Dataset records
----

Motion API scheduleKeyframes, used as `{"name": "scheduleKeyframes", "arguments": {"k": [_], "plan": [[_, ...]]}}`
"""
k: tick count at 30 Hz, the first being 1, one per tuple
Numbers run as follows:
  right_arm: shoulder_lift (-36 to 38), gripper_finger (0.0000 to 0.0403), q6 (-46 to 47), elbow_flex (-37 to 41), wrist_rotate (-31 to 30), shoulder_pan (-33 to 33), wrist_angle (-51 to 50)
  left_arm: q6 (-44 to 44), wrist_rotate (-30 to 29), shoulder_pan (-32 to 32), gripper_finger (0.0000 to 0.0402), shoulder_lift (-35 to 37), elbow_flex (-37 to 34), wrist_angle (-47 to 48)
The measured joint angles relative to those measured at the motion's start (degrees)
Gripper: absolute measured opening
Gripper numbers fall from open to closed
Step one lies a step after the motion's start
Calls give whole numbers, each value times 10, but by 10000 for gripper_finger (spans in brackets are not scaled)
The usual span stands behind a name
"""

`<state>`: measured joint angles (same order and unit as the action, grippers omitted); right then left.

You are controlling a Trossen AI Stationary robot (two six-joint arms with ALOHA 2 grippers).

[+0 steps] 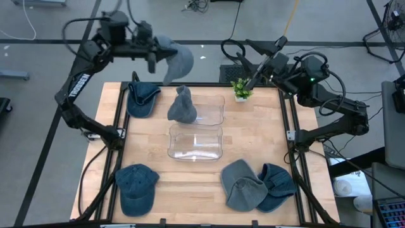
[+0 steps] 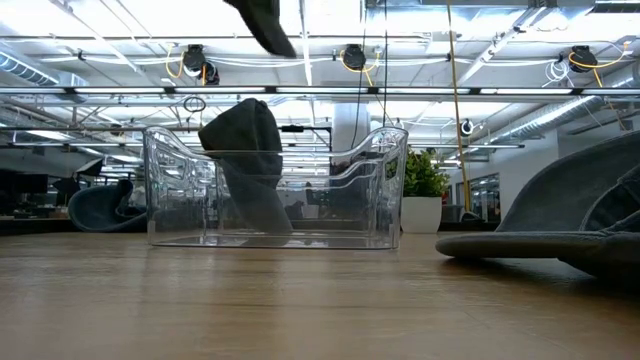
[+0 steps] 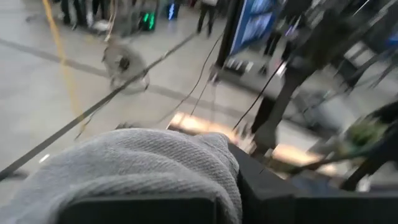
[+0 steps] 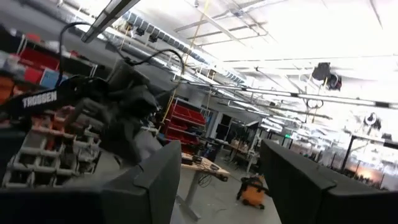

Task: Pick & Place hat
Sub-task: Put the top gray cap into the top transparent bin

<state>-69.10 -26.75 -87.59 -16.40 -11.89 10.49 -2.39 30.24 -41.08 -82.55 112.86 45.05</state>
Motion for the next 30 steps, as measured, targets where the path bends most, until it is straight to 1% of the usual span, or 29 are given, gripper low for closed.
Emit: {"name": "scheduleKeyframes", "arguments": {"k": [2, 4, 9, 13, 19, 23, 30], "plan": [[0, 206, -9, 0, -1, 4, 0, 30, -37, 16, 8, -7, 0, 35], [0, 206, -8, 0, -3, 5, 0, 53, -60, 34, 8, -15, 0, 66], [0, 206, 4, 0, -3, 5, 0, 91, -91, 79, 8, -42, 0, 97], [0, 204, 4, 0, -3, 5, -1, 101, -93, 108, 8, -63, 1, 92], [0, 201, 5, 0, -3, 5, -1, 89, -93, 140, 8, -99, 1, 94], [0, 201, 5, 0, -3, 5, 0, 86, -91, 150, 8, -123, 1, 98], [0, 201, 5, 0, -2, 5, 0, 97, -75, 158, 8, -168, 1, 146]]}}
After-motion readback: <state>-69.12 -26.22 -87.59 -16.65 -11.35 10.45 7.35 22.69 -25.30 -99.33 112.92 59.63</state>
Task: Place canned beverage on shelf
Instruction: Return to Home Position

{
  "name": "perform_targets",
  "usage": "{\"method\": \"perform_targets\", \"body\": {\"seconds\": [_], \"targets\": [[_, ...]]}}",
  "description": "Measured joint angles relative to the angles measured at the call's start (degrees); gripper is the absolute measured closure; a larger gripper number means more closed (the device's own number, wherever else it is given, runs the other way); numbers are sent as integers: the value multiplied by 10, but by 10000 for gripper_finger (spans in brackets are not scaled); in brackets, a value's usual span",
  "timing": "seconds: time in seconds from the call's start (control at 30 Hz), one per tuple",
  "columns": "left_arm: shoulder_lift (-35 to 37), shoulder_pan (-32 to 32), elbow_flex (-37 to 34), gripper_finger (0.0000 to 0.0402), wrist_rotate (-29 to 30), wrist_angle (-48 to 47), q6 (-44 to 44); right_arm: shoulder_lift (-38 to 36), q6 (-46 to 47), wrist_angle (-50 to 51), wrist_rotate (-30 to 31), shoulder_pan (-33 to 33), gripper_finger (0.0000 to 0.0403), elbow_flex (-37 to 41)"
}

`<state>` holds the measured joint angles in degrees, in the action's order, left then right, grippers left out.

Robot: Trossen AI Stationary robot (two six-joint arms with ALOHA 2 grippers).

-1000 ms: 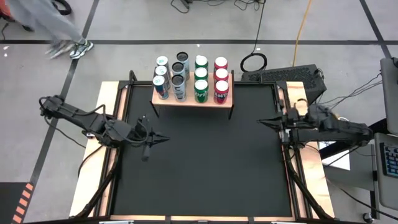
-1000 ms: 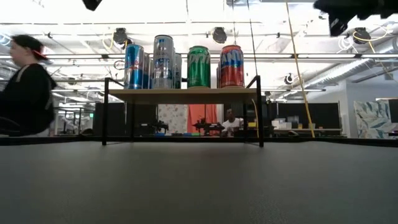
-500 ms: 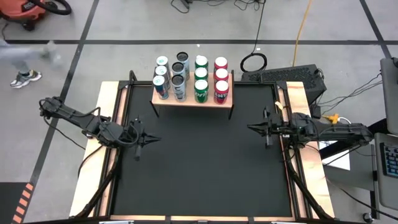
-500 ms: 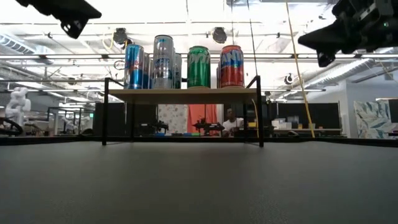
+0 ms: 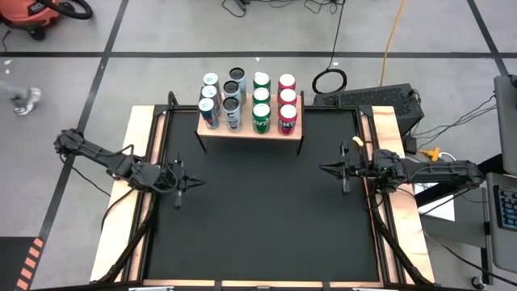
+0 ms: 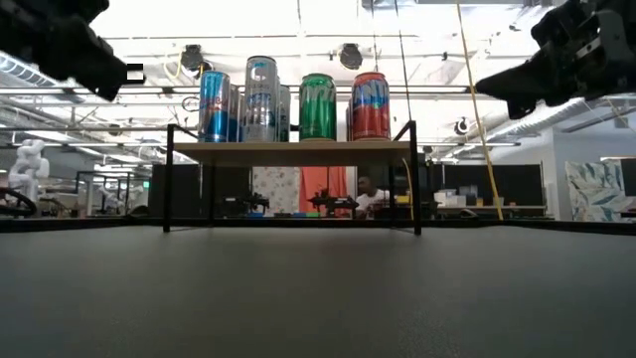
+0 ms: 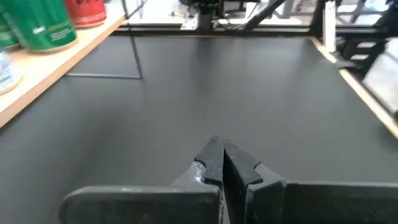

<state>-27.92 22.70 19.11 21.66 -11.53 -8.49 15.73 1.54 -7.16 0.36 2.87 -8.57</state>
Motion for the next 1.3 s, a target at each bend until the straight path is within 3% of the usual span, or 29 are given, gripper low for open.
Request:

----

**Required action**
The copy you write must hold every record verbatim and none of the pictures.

**Response below**
Motion API scheduleKeyframes, used as `{"name": "scheduleKeyframes", "arguments": {"k": [_], "plan": [[_, ...]]}}`
"""
k: tick count at 30 Hz, the first being 1, one per tuple
Numbers run as follows:
  right_arm: shoulder_lift (-36 to 38), gripper_finger (0.0000 to 0.0403), q6 (-46 to 47), elbow_flex (-37 to 41), wrist_rotate (-31 to 30), shoulder_pan (-33 to 33), wrist_angle (-51 to 50)
  left_arm: q6 (-44 to 44), wrist_rotate (-30 to 29), shoulder_pan (-32 to 32), gripper_finger (0.0000 to 0.0402), shoulder_lift (-35 to 37), elbow_flex (-37 to 34), wrist_angle (-47 to 48)
The measured joint angles relative to those measured at the motion's start (degrees)
Gripper: absolute measured opening
Gripper numbers fall from open to closed
Step one lies a step after the motion's start
Calls give whole numbers, each value times 10, but by 10000 for gripper_finger (spans in brackets are not scaled)
The usual span stands behind a name
"""

`<state>`: measured joint angles (same order and unit as the action, grippers omitted); right then left.

You are controlling a Trossen AI Stationary robot (two six-joint arms with ALOHA 2 grippers).

[+0 steps] 
[+0 steps] 
[+0 steps] 
[+0 steps] 

Task: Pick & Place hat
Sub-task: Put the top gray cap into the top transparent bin

<state>-69.10 -26.75 -87.59 -16.40 -11.89 10.49 -2.39 30.24 -41.08 -82.55 112.86 45.05</state>
Motion for the next 30 steps, as measured, targets where the path bends most, until it is straight to 1% of the usual span, or 29 are given, gripper low for closed.
Emit: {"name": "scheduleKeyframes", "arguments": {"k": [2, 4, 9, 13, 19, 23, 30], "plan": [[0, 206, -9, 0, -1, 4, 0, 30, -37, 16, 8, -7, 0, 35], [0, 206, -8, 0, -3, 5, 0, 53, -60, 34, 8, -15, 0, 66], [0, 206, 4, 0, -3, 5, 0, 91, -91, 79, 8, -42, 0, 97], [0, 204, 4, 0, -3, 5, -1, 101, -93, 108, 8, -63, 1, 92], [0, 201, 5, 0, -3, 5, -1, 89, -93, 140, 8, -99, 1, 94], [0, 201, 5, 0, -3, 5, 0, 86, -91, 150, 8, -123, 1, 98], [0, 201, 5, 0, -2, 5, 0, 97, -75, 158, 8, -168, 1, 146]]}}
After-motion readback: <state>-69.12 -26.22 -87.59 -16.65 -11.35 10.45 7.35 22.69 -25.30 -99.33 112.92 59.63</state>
Task: Place canned beverage on shelf
Instruction: Return to Home Position

{
  "name": "perform_targets",
  "usage": "{\"method\": \"perform_targets\", \"body\": {\"seconds\": [_], \"targets\": [[_, ...]]}}",
  "description": "Measured joint angles relative to the angles measured at the call's start (degrees); gripper is the absolute measured closure; a larger gripper number means more closed (the device's own number, wherever else it is given, runs the other way); numbers are sent as integers: the value multiplied by 10, but by 10000 for gripper_finger (spans in brackets are not scaled); in brackets, a value's usual span",
  "timing": "seconds: time in seconds from the call's start (control at 30 Hz), one per tuple",
  "columns": "left_arm: shoulder_lift (-35 to 37), shoulder_pan (-32 to 32), elbow_flex (-37 to 34), gripper_finger (0.0000 to 0.0402), wrist_rotate (-29 to 30), wrist_angle (-48 to 47), q6 (-44 to 44); right_arm: shoulder_lift (-38 to 36), q6 (-46 to 47), wrist_angle (-50 to 51), wrist_rotate (-30 to 31), shoulder_pan (-33 to 33), gripper_finger (0.0000 to 0.0403), elbow_flex (-37 to 41)"
}

`<state>` holds the measured joint angles in degrees, in the action's order, left then right, grippers left out.

Robot: Trossen AI Stationary robot (two six-joint arms with ALOHA 2 grippers).

-1000 ms: 
-1000 ms: 
-500 ms: 
-500 ms: 
+0 ms: 
+0 ms: 
+0 ms: 

<state>-27.92 22.70 19.11 21.66 -11.53 -8.49 15.73 1.54 -7.16 0.36 2.87 -8.57</state>
Motion for the next 1.3 s, a target at each bend until the straight path is within 3% of the usual span, or 29 are given, gripper low for open.
Request:

The answer to this exercise is complete.